What you have to do: Word for word, please copy the listing below, with its pictures left out.

*-*-*

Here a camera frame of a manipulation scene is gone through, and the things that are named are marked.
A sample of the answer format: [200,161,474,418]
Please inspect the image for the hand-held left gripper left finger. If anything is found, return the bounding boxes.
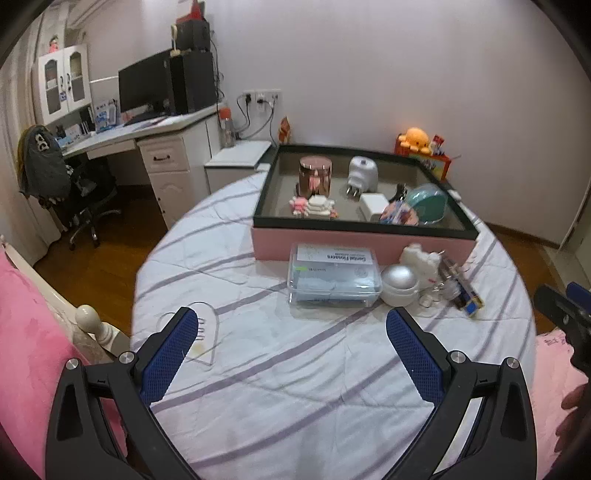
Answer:
[45,306,205,480]

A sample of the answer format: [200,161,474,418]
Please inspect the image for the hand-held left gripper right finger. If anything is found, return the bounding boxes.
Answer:
[385,306,539,480]

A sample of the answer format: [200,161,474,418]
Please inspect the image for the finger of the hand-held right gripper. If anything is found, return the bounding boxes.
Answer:
[534,283,591,345]
[566,281,591,313]

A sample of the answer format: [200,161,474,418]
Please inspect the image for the pink box with black rim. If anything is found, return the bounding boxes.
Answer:
[251,144,481,264]

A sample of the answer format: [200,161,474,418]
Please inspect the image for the colourful block figure toy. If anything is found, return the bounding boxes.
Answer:
[380,202,419,226]

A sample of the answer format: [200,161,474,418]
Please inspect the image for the teal round case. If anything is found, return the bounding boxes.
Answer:
[408,183,448,226]

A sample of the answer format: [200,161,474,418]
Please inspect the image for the white square charger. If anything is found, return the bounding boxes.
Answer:
[359,192,393,223]

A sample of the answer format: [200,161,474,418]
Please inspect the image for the small white layered toy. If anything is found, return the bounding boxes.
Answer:
[307,195,338,219]

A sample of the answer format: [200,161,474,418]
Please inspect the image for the white rounded plug adapter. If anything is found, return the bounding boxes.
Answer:
[345,155,380,199]

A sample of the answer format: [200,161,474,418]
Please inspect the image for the rose gold metal cup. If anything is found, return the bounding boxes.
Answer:
[298,155,334,199]

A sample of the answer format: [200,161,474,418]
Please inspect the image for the person's right hand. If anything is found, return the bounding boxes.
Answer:
[556,385,591,457]

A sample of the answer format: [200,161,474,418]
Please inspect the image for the pink quilt with print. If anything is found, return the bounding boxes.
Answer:
[530,329,591,418]

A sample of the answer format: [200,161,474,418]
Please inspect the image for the silver round jar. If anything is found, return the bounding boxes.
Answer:
[380,263,420,306]

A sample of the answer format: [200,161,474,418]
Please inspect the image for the dark slim tube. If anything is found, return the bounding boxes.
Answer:
[450,272,486,319]

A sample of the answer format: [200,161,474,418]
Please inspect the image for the small clear glass bottle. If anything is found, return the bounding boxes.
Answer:
[431,251,463,302]

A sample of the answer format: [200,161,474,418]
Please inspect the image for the white cat figurine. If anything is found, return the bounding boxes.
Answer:
[399,243,442,290]

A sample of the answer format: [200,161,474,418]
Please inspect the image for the clear plastic floss box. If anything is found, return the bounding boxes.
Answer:
[287,243,383,308]

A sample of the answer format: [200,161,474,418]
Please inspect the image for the black office chair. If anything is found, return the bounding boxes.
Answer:
[41,159,122,250]

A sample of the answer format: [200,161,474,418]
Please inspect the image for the red printed storage box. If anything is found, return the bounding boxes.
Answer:
[394,136,452,182]

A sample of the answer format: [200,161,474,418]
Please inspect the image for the white desk with drawers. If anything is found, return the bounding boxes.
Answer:
[62,103,223,230]

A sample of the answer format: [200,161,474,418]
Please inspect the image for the cream curtain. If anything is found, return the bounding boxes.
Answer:
[0,14,64,265]

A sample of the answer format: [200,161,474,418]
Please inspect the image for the black and white low cabinet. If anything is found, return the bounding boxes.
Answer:
[204,139,273,195]

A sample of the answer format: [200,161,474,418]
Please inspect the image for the orange octopus plush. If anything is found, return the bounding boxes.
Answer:
[399,127,433,153]

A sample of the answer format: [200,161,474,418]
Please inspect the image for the grey hooded jacket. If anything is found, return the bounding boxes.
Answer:
[18,125,73,199]

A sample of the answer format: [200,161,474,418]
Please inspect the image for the water bottle with orange cap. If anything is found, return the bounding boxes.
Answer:
[217,106,236,149]

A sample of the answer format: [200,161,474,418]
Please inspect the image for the blue white carton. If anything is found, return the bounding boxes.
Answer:
[92,99,119,133]

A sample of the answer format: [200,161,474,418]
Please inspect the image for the black computer tower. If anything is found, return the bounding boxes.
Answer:
[169,49,218,116]

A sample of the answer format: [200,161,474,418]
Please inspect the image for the black computer monitor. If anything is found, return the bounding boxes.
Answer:
[117,49,175,116]

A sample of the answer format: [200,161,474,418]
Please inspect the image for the white glass door cabinet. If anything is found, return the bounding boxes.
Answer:
[36,43,91,126]

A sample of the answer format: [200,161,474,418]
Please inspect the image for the black speaker box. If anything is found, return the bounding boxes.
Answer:
[177,20,211,52]

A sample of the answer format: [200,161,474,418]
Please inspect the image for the white bed post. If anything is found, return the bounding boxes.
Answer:
[76,304,131,361]

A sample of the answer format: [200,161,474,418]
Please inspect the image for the black power cables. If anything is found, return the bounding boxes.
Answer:
[235,92,278,140]

*-*-*

Answer box:
Here a camera frame of a manipulation scene is gone through, and the things that are named are marked.
A sample of the answer format: [200,161,474,418]
Please inspect the image for the hand-held left gripper left finger. If anything is found, return the bounding boxes.
Answer:
[45,306,205,480]

A sample of the answer format: [200,161,474,418]
Please inspect the image for the hand-held left gripper right finger. If anything is found, return the bounding boxes.
Answer:
[385,306,539,480]

A sample of the answer format: [200,161,474,418]
Please inspect the image for the finger of the hand-held right gripper. If anything is found, return the bounding boxes.
Answer:
[534,283,591,345]
[566,281,591,313]

A sample of the answer format: [200,161,474,418]
Please inspect the image for the pink box with black rim. If anything is found, return the bounding boxes.
Answer:
[251,144,481,264]

A sample of the answer format: [200,161,474,418]
Please inspect the image for the colourful block figure toy. If anything is found, return the bounding boxes.
Answer:
[380,202,419,226]

A sample of the answer format: [200,161,474,418]
Please inspect the image for the teal round case. If anything is found, return the bounding boxes.
Answer:
[408,183,448,226]

A sample of the answer format: [200,161,474,418]
Please inspect the image for the white square charger. If anything is found, return the bounding boxes.
Answer:
[359,192,393,223]

A sample of the answer format: [200,161,474,418]
Please inspect the image for the small white layered toy. If anything is found, return the bounding boxes.
Answer:
[307,195,338,219]

A sample of the answer format: [200,161,474,418]
Please inspect the image for the white rounded plug adapter. If anything is found, return the bounding boxes.
Answer:
[345,155,380,199]

A sample of the answer format: [200,161,474,418]
Please inspect the image for the rose gold metal cup. If anything is found, return the bounding boxes.
Answer:
[298,155,334,199]

A sample of the answer format: [200,161,474,418]
Please inspect the image for the person's right hand. If anything is found, return the bounding boxes.
Answer:
[556,385,591,457]

A sample of the answer format: [200,161,474,418]
Please inspect the image for the pink quilt with print. If anything is found, return the bounding boxes.
Answer:
[530,329,591,418]

A sample of the answer format: [200,161,474,418]
Please inspect the image for the silver round jar. If anything is found, return the bounding boxes.
Answer:
[380,263,420,306]

A sample of the answer format: [200,161,474,418]
Please inspect the image for the dark slim tube. If anything is found, return the bounding boxes.
Answer:
[450,272,486,319]

A sample of the answer format: [200,161,474,418]
Please inspect the image for the small clear glass bottle. If anything is found, return the bounding boxes.
Answer:
[431,251,463,302]

A sample of the answer format: [200,161,474,418]
Please inspect the image for the white cat figurine. If anything is found, return the bounding boxes.
Answer:
[399,243,442,290]

A sample of the answer format: [200,161,474,418]
Please inspect the image for the clear plastic floss box. If anything is found, return the bounding boxes.
Answer:
[287,243,383,308]

A sample of the answer format: [200,161,474,418]
Please inspect the image for the black office chair. If anything is found, return the bounding boxes.
Answer:
[41,159,122,250]

A sample of the answer format: [200,161,474,418]
Please inspect the image for the red printed storage box. If anything is found, return the bounding boxes.
Answer:
[394,136,452,182]

A sample of the answer format: [200,161,474,418]
Please inspect the image for the white desk with drawers. If anything is found, return the bounding boxes.
Answer:
[62,103,223,230]

A sample of the answer format: [200,161,474,418]
Please inspect the image for the cream curtain. If anything is found, return the bounding boxes.
Answer:
[0,14,64,265]

A sample of the answer format: [200,161,474,418]
Please inspect the image for the black and white low cabinet. If anything is found, return the bounding boxes.
Answer:
[204,139,273,195]

A sample of the answer format: [200,161,474,418]
Please inspect the image for the orange octopus plush. If anything is found, return the bounding boxes.
Answer:
[399,127,433,153]

A sample of the answer format: [200,161,474,418]
Please inspect the image for the grey hooded jacket. If anything is found, return the bounding boxes.
Answer:
[18,125,73,199]

A sample of the answer format: [200,161,474,418]
Please inspect the image for the water bottle with orange cap. If anything is found, return the bounding boxes.
Answer:
[217,106,236,149]

A sample of the answer format: [200,161,474,418]
Please inspect the image for the blue white carton. If anything is found, return the bounding boxes.
Answer:
[92,99,119,133]

A sample of the answer format: [200,161,474,418]
Please inspect the image for the black computer tower. If anything is found, return the bounding boxes.
Answer:
[169,49,218,116]

A sample of the answer format: [200,161,474,418]
Please inspect the image for the black computer monitor. If anything is found, return the bounding boxes.
Answer:
[117,49,175,116]

A sample of the answer format: [200,161,474,418]
Please inspect the image for the white glass door cabinet. If anything is found, return the bounding boxes.
Answer:
[36,43,91,126]

A sample of the answer format: [200,161,474,418]
Please inspect the image for the black speaker box. If anything is found, return the bounding boxes.
Answer:
[177,20,211,52]

A sample of the answer format: [200,161,474,418]
Please inspect the image for the white bed post. If anything is found, return the bounding boxes.
Answer:
[76,304,131,361]

A sample of the answer format: [200,161,474,418]
Please inspect the image for the black power cables. If anything is found, return the bounding boxes.
Answer:
[235,92,278,140]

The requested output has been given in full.